Expanding your vocabulary is a ‘must’ to succeed in any English exam, but to do this requires an enormous amount of time and practise. To do this easier, you have to treat vocabulary-building systematically.
Read our guide on how to make your first vocabulary notebook.
1. AN ACTUAL NOTEBOOK
If you like the idea of taking down notes with pen and paper, a dedicated notebook is a good option since it keeps everything in one place. A notebook with alphabetical or color-coded tabs can do the trick, as long as you have a system to organise your entries to make sure it’s easily searchable: is it by date and time, or do you put nouns ahead of the verbs?

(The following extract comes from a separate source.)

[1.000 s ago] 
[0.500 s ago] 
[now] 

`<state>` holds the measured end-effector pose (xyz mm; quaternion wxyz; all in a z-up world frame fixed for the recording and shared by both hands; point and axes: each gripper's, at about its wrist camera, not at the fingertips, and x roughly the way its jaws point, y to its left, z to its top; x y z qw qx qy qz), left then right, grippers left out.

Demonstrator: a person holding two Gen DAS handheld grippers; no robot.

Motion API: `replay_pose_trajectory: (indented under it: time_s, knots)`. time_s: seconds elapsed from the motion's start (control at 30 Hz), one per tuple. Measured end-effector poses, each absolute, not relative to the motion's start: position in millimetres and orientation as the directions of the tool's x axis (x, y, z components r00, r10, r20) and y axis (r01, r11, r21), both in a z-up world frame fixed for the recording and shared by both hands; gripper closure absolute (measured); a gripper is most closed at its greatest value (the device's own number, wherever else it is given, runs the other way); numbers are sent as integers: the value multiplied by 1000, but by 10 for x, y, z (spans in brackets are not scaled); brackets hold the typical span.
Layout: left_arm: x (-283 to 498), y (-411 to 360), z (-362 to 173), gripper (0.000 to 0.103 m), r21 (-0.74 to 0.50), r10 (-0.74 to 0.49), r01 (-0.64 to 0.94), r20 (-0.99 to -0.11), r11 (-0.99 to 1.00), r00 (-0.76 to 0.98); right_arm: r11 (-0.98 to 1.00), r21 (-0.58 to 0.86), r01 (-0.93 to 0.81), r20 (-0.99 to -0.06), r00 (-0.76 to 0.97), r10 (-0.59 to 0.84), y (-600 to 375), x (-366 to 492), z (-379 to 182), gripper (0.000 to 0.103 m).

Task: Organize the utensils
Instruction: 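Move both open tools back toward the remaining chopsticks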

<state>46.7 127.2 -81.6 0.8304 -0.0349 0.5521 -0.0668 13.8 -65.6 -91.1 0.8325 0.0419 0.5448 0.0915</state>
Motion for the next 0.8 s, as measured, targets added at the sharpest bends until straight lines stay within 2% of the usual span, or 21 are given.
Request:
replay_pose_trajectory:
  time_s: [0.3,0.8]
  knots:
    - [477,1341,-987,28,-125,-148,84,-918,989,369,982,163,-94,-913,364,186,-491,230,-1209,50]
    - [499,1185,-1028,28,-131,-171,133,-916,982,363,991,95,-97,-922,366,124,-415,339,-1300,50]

Notecards are portable vocabulary notebooks: you can easily put them in your pockets! Dedicate each notecard to a single word and definition, shuffle a deck or two every day and memorise each word during commutes. You can easily jot down new words when you see one with blank notecards in hand. However, that can also be a disadvantage since you can easily lose them, so make sure you store them in one place.
3. STICKY NOTES
Just like notecards, sticky notes can be used as portable vocabulary notebooks. These work as reminders to stick to any kind of surface, may it be on your desk or your own vocabulary notebook.
4. A VIRTUAL NOTEBOOK
If you want to access your vocabulary notebook anywhere you are, go digital. You can create a blog dedicated to daily new words, or download a note-taking app for your notes and scribbles. You can even draw a sketch or take a picture of the page or website where you found the new word!
If you’re indifferent to using both paper and digital apps, you can even combine these methods and see what works for you. Make sure that your vocabulary notebook matches your learning strategies: are you a visual learner who learns best through sketches and photos? Do you find it easier to remember the things you write down on paper?
Remember: There is no single recipe to do this. We encourage you to do the methods you think will fit your learning strategy best. Try to make it a habit to write down words every day!